-- Opening Marker --

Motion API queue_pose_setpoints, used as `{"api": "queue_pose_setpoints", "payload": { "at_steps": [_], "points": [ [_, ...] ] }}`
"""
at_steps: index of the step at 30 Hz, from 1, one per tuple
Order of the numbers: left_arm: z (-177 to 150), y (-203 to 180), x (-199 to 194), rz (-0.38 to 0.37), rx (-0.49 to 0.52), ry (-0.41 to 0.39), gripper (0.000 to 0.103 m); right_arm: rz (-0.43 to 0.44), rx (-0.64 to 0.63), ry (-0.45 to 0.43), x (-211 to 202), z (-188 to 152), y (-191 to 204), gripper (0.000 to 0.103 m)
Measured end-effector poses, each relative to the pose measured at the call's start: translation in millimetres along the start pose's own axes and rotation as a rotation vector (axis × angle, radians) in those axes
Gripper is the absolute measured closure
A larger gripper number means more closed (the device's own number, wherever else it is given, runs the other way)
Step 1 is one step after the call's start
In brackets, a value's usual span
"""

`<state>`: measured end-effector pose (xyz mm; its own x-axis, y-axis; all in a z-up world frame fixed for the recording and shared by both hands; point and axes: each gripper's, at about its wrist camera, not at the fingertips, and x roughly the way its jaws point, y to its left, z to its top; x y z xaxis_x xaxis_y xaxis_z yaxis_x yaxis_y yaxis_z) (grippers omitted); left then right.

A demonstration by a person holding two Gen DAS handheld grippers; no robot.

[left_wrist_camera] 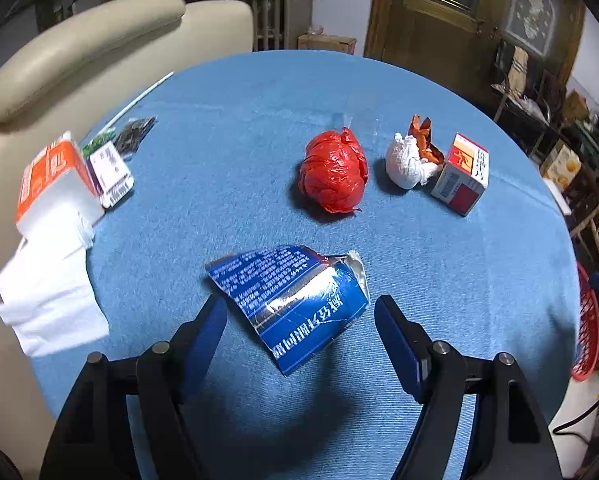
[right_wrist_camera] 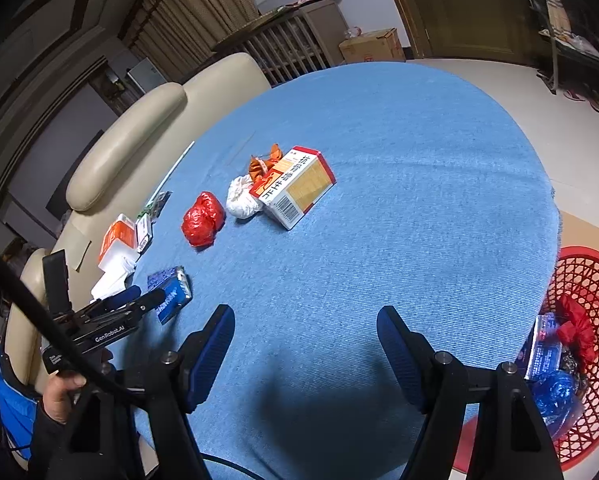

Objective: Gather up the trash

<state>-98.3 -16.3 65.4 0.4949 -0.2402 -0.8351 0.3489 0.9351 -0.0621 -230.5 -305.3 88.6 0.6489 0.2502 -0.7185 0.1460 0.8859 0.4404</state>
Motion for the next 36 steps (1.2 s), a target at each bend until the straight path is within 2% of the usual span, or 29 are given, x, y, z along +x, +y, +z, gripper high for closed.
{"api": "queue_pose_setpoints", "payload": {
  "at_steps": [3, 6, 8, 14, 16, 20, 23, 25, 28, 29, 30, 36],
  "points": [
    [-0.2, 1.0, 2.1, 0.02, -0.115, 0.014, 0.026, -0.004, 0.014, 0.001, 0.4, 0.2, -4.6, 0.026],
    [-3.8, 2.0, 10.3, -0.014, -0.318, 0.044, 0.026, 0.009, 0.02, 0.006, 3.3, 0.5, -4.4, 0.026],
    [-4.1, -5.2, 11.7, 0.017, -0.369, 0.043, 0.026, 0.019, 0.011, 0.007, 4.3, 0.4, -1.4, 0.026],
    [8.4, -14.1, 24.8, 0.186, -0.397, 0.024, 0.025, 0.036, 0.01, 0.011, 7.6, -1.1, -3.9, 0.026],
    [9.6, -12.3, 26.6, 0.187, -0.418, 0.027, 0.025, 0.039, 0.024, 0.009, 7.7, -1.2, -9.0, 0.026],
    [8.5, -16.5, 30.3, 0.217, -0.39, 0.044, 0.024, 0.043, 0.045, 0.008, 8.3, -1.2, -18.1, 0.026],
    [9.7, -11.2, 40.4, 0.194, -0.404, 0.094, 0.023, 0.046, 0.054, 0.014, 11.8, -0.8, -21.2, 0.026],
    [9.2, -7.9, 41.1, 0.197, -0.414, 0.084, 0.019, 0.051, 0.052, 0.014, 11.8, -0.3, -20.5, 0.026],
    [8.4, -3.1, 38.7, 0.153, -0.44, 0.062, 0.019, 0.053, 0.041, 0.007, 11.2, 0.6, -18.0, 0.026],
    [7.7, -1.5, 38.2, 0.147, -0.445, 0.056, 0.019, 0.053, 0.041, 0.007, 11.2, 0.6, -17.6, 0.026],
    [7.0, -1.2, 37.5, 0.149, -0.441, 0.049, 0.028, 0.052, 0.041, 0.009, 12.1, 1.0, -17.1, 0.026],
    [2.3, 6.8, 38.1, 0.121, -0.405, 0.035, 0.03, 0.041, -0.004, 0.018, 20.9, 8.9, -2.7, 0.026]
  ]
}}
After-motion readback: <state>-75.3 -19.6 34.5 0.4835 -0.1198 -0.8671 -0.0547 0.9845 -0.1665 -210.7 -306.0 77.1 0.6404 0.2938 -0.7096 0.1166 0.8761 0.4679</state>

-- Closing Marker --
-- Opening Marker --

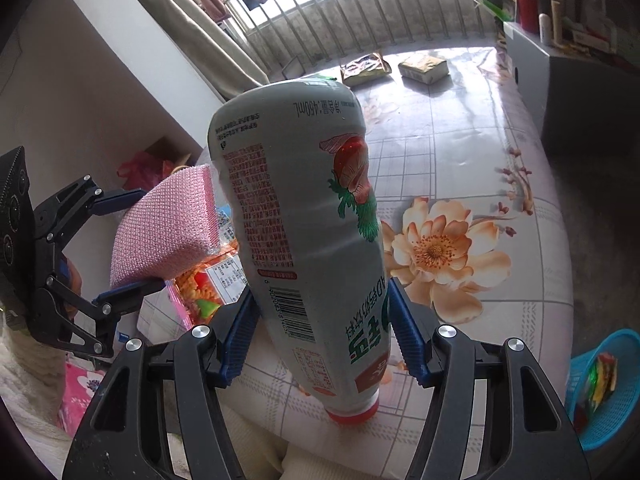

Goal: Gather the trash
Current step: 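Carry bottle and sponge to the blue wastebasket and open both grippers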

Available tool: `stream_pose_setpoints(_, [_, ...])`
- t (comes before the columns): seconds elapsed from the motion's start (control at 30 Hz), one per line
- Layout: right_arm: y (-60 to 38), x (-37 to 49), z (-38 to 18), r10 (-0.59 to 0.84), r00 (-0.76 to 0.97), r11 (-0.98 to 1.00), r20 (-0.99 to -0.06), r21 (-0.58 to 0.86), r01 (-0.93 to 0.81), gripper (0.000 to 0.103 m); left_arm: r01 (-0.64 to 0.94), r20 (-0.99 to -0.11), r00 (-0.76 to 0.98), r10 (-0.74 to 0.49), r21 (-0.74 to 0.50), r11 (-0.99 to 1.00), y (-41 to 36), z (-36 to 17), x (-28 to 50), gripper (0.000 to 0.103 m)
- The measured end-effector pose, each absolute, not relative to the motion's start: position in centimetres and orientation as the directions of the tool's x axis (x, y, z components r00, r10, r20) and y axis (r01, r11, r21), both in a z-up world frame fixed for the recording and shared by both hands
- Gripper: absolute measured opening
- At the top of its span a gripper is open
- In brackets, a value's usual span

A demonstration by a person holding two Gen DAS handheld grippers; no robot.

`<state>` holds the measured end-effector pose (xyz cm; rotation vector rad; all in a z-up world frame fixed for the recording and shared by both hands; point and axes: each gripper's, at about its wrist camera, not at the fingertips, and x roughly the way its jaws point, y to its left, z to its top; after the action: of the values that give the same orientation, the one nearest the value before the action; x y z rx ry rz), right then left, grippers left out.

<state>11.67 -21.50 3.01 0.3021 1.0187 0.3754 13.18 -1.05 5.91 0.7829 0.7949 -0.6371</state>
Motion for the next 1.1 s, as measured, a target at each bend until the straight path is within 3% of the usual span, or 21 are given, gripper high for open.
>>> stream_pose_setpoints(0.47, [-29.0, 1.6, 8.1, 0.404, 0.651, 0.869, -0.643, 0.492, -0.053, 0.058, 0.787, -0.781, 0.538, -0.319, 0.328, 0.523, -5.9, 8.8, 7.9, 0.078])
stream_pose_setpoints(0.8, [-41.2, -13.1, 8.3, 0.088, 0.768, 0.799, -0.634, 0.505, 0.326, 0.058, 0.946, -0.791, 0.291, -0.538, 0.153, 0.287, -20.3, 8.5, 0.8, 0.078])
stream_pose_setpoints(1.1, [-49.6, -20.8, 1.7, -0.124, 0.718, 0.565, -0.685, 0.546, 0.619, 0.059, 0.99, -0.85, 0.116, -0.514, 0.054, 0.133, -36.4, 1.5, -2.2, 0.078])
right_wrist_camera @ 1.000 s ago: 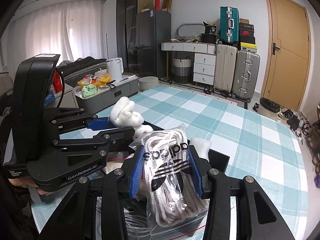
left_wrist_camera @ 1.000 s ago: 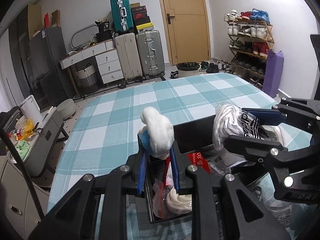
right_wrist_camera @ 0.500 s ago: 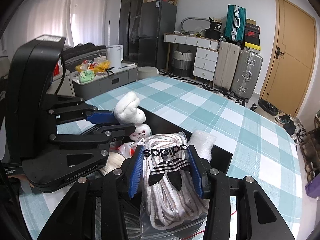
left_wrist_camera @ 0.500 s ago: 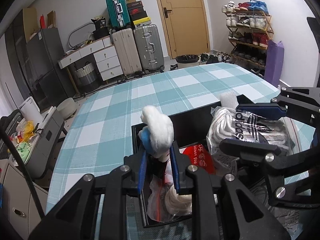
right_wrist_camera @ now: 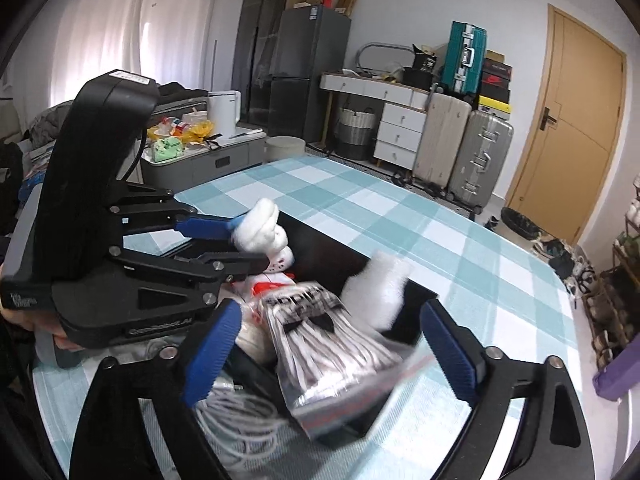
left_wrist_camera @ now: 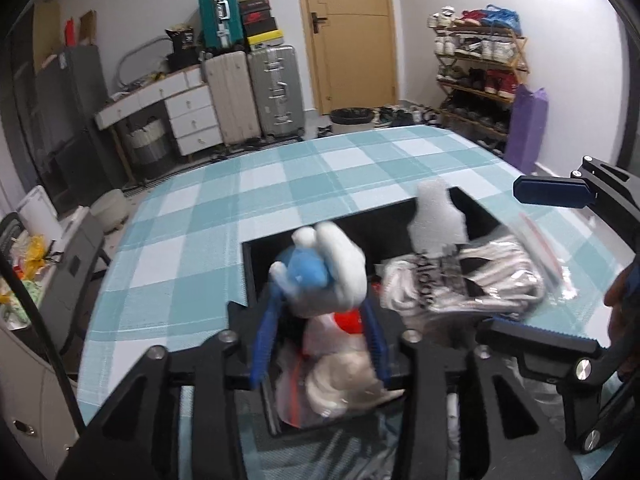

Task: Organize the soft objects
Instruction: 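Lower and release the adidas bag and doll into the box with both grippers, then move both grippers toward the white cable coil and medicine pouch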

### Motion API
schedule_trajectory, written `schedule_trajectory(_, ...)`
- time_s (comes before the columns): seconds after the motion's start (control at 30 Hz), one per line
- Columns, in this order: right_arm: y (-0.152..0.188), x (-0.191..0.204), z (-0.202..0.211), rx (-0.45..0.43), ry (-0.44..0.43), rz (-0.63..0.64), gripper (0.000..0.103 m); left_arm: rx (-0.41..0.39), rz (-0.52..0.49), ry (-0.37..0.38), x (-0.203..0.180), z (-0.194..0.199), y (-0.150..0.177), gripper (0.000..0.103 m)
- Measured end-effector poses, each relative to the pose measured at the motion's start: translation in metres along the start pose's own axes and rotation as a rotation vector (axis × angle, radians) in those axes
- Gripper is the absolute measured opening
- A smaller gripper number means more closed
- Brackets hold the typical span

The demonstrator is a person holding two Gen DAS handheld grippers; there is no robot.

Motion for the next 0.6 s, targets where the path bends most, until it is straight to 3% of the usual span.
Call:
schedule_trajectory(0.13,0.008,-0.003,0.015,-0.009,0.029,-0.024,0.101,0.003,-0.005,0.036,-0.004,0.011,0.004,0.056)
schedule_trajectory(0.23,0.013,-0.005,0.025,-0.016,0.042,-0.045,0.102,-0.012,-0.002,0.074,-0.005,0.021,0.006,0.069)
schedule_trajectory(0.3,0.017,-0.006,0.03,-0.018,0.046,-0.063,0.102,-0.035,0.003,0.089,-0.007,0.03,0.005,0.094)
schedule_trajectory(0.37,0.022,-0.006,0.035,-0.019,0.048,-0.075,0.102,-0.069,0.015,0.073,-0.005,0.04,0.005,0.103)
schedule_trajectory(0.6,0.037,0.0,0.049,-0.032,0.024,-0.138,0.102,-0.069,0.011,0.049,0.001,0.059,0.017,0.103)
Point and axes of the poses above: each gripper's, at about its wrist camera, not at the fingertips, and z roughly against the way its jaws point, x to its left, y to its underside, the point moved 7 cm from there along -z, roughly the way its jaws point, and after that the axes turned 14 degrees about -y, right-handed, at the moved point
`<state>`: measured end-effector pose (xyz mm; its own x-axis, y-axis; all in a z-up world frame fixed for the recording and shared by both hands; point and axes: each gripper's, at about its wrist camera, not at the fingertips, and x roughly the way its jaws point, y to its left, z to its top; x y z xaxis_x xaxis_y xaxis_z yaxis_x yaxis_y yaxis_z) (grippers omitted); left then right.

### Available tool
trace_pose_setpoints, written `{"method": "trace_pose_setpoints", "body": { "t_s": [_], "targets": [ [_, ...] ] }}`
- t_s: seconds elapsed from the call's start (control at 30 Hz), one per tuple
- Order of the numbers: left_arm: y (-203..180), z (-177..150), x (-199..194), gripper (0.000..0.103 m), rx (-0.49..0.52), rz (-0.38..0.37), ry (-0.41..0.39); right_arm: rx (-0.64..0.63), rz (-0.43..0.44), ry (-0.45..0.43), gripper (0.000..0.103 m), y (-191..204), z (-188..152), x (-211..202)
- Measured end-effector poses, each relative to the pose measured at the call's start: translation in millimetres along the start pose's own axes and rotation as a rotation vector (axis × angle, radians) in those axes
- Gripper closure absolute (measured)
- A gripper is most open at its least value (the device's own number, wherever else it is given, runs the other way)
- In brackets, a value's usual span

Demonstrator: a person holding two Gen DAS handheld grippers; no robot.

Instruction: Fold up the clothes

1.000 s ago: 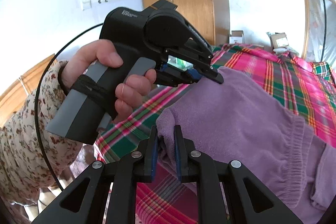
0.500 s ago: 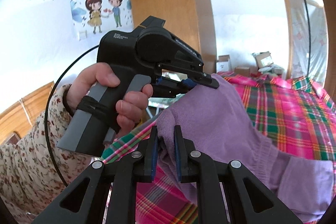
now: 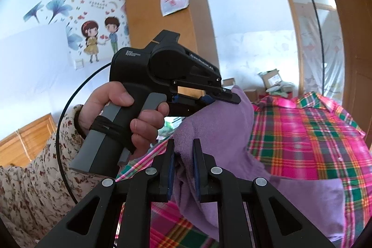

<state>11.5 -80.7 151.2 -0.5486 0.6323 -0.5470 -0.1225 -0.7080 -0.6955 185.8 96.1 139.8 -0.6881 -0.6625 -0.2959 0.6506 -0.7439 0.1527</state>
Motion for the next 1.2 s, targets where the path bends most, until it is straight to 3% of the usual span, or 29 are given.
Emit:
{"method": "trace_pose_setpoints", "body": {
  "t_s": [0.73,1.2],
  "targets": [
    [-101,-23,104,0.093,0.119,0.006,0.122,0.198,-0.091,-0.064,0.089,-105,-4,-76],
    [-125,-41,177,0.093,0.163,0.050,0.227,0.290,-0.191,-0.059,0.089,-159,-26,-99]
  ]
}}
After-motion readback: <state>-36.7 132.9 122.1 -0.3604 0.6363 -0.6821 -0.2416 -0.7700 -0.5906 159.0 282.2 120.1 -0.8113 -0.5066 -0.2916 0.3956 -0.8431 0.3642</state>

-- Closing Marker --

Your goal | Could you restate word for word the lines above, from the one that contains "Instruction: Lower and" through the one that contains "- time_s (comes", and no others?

Task response |
Instruction: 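Lower and release the adidas bag and doll into the box with both grippers, then move both grippers toward the white cable coil and medicine pouch
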
### Motion API
schedule_trajectory, written `schedule_trajectory(_, ...)`
- time_s (comes before the columns): seconds after the motion's start (control at 30 Hz), one per line

No other output is expected for this exercise.